• REQUIRED ACTION
From start to end of the material below, restate each line exactly.

-*-*-

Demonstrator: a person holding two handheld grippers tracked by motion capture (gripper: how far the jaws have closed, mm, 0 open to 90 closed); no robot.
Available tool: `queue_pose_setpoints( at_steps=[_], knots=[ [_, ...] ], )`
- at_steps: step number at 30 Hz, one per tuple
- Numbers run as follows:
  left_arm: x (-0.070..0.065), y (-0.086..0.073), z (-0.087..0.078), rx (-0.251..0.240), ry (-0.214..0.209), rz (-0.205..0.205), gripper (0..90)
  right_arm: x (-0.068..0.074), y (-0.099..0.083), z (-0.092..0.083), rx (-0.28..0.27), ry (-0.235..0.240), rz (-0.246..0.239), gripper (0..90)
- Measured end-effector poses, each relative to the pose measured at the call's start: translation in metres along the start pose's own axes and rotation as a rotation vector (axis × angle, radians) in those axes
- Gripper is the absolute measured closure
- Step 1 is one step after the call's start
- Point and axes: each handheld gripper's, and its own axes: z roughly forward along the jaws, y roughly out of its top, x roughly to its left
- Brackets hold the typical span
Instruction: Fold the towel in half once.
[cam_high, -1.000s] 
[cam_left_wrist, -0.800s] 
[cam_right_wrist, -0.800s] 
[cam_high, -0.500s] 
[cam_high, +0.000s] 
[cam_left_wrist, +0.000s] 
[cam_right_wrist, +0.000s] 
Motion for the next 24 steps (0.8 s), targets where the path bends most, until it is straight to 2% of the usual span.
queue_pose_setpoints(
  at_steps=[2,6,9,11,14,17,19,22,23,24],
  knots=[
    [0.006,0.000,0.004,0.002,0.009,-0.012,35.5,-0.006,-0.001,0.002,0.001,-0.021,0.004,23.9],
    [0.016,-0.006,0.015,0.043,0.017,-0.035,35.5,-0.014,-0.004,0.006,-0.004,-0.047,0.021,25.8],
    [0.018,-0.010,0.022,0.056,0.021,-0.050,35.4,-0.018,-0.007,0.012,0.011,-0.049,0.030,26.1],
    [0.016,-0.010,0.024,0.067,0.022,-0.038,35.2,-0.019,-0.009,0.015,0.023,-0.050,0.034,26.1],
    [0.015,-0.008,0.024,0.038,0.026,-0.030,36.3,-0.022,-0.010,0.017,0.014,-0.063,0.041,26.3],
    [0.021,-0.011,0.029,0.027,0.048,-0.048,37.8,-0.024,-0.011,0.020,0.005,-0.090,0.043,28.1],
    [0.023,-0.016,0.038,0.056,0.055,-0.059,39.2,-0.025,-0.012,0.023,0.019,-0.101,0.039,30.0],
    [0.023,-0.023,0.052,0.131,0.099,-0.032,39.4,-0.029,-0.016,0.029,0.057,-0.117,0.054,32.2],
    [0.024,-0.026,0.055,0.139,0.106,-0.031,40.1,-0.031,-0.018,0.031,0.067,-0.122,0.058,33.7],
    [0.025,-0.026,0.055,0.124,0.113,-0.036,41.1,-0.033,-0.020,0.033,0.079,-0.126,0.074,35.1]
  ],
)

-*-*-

• SOLUTION BELOW
Demonstrator: a person holding two handheld grippers tracked by motion capture (gripper: how far the jaws have closed, mm, 0 open to 90 closed); no robot.
Available tool: `queue_pose_setpoints( at_steps=[_], knots=[ [_, ...] ], )`
- at_steps: step number at 30 Hz, one per tuple
- Numbers run as follows:
  left_arm: x (-0.070..0.065), y (-0.086..0.073), z (-0.087..0.078), rx (-0.251..0.240), ry (-0.214..0.209), rz (-0.205..0.205), gripper (0..90)
  right_arm: x (-0.068..0.074), y (-0.099..0.083), z (-0.092..0.083), rx (-0.28..0.27), ry (-0.235..0.240), rz (-0.246..0.239), gripper (0..90)
- Measured end-effector poses, each relative to the pose measured at the call's start: translation in metres along the start pose's own axes and rotation as a rotation vector (axis × angle, radians) in those axes
- Gripper is the absolute measured closure
- Step 1 is one step after the call's start
- Point and axes: each handheld gripper's, and its own axes: z roughly forward along the jaws, y roughly out of its top, x roughly to its left
- Brackets hold the typical span
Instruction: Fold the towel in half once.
[cam_high, -1.000s] 
[cam_left_wrist, -0.800s] 
[cam_right_wrist, -0.800s] 
[cam_high, -0.500s] 
[cam_high, +0.000s] 
[cam_left_wrist, +0.000s] 
[cam_right_wrist, +0.000s] 
Motion for the next 24 steps (0.8 s), targets where the path bends most, until it is straight to 2% of the usual span.
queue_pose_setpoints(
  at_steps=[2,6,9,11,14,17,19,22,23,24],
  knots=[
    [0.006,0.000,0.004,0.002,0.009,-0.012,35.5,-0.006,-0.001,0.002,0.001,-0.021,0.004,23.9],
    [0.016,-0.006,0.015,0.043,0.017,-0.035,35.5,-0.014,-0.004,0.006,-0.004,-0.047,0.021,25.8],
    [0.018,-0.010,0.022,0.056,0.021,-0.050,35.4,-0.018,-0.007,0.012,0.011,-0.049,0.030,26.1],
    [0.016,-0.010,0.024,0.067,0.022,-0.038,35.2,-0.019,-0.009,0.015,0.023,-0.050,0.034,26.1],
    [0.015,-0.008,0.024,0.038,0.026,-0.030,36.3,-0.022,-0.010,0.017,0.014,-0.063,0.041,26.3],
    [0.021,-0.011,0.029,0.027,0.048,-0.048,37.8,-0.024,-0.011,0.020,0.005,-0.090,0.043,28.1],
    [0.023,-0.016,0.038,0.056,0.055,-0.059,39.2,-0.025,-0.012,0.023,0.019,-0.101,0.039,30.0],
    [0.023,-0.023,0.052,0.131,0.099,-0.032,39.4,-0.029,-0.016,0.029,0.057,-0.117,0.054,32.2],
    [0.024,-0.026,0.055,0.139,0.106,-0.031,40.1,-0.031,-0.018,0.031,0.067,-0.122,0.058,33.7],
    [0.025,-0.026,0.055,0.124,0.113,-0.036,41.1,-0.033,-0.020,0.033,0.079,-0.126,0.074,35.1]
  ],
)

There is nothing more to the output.